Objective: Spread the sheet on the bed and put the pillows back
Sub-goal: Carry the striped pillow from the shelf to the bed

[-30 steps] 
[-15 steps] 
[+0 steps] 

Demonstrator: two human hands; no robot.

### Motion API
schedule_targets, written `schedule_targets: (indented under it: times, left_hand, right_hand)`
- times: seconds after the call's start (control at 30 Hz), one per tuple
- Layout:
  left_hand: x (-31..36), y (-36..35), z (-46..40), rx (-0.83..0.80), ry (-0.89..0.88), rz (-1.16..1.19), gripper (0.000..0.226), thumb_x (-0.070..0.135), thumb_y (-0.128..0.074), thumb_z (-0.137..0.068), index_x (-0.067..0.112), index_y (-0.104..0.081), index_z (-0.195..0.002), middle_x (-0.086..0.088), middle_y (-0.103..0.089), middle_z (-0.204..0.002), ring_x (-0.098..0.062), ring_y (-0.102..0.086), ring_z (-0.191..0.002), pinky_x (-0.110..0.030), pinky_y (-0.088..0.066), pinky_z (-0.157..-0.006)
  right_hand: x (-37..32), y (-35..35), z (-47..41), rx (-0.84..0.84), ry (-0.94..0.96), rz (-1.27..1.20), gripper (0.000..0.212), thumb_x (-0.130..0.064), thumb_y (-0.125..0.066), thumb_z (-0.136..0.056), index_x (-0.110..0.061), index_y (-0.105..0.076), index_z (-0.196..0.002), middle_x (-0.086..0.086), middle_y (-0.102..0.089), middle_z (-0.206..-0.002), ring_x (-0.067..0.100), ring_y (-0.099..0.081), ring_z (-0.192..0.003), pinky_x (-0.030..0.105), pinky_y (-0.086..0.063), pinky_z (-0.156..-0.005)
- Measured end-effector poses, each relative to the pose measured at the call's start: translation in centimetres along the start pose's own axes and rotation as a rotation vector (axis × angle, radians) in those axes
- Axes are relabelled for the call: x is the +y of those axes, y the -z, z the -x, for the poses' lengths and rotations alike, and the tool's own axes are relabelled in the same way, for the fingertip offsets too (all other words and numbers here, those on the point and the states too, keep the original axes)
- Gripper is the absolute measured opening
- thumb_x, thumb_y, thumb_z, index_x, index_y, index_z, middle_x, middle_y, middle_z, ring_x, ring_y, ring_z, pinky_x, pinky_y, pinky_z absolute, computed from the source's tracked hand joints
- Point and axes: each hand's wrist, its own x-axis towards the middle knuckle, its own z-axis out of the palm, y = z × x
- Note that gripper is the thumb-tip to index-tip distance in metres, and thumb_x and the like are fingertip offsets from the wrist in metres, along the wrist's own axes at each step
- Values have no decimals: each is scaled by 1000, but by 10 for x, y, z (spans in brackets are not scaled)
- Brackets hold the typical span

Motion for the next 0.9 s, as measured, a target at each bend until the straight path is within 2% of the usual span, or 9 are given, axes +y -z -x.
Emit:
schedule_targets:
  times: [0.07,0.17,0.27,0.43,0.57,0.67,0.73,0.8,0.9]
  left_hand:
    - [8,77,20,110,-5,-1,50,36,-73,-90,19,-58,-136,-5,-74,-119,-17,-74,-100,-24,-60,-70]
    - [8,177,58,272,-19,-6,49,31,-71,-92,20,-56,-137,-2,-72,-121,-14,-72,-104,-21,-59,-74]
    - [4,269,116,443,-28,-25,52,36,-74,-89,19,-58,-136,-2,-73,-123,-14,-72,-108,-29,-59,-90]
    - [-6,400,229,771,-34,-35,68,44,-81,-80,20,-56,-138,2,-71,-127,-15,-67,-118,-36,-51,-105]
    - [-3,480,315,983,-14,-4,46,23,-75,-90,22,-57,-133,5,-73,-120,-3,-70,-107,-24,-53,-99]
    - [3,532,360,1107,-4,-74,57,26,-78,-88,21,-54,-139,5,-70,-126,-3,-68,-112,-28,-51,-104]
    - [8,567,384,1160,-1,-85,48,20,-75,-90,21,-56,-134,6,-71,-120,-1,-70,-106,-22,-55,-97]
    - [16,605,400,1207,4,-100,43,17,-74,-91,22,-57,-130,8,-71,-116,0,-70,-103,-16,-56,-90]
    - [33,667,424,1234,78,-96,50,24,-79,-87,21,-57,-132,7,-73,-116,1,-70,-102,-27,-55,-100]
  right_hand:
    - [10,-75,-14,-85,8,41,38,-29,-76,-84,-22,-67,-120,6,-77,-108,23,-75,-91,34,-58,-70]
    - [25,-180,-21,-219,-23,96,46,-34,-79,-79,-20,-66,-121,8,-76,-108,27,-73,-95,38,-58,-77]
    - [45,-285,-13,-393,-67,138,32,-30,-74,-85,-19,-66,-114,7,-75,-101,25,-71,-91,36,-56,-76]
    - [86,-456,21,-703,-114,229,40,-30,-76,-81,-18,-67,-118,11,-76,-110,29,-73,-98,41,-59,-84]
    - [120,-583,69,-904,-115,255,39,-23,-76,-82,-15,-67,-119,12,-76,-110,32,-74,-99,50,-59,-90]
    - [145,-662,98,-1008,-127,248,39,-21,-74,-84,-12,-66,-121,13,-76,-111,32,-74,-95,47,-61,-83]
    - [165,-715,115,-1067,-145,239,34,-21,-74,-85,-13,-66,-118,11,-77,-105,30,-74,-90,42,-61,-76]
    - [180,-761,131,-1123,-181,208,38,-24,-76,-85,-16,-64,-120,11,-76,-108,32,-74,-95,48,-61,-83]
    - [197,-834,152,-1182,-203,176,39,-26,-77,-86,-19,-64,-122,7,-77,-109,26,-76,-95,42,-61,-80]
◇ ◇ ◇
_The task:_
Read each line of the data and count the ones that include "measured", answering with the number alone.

_Task answer:_
3